### Task objective
In the entries that follow, find the line containing "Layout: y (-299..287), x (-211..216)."; from there, copy every line exactly through the line containing "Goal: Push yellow".

━━━━

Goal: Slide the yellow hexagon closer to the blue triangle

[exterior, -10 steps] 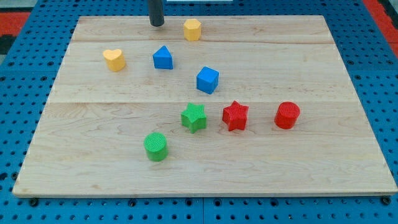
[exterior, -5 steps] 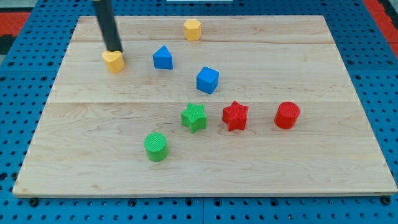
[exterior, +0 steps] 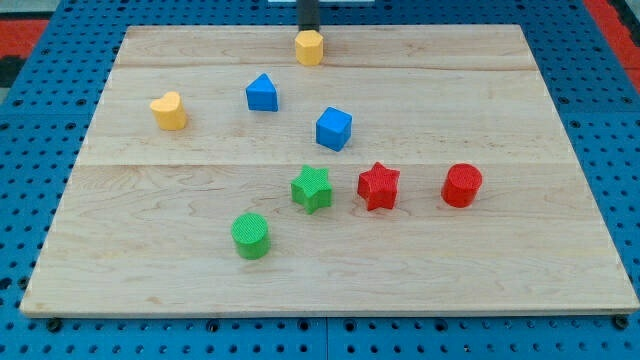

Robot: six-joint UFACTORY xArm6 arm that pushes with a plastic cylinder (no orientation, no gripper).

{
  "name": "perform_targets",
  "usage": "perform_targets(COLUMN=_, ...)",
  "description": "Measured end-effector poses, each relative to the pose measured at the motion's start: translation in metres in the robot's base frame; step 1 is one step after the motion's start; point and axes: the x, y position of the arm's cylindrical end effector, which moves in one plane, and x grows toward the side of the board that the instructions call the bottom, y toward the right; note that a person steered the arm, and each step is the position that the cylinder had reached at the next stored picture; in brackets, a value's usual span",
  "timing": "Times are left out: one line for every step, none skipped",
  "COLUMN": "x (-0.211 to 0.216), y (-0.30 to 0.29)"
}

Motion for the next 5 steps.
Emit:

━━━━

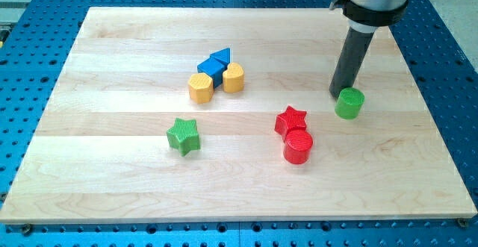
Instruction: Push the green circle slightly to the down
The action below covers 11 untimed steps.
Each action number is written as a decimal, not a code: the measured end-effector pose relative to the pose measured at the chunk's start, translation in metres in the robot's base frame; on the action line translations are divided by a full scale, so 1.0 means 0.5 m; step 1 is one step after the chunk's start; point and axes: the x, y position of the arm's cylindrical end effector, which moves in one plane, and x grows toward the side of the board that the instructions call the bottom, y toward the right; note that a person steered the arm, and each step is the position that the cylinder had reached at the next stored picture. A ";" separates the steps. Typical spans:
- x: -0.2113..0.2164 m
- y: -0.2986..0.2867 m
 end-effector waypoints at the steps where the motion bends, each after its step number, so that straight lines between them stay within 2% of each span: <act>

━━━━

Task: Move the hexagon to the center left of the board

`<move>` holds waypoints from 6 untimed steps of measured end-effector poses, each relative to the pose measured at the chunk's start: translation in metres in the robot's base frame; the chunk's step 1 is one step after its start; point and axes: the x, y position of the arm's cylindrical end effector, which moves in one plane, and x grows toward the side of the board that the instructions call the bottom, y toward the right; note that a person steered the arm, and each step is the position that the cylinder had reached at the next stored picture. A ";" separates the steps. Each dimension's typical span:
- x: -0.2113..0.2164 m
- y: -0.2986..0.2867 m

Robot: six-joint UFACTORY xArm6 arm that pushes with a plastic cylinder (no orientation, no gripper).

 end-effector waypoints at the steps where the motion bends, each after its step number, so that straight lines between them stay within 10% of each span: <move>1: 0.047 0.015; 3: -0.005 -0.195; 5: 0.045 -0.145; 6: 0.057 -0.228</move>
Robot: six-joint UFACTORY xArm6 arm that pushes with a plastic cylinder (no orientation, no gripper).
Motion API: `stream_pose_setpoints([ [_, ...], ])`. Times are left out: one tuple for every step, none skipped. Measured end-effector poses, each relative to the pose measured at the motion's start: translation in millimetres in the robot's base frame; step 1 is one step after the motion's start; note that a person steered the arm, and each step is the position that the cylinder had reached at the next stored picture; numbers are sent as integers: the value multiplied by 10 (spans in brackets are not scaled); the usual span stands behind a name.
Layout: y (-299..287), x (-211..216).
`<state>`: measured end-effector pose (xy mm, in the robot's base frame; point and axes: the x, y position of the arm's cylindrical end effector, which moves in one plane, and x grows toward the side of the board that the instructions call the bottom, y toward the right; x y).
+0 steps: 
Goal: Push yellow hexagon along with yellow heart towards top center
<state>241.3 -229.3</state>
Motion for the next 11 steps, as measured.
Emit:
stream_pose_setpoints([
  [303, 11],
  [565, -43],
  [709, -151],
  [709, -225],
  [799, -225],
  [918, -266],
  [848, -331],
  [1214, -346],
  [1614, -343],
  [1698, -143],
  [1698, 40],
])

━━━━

### Task output
Layout: y (-299..287), x (-211..216).
`<state>`: measured end-effector pose (xy mm, in the robot's base frame; point and axes: the x, y position of the arm's cylindrical end effector, which moves in one plane, and x grows toward the side of the board that the instructions call the bottom, y toward the right; x y).
+0 steps: 
Goal: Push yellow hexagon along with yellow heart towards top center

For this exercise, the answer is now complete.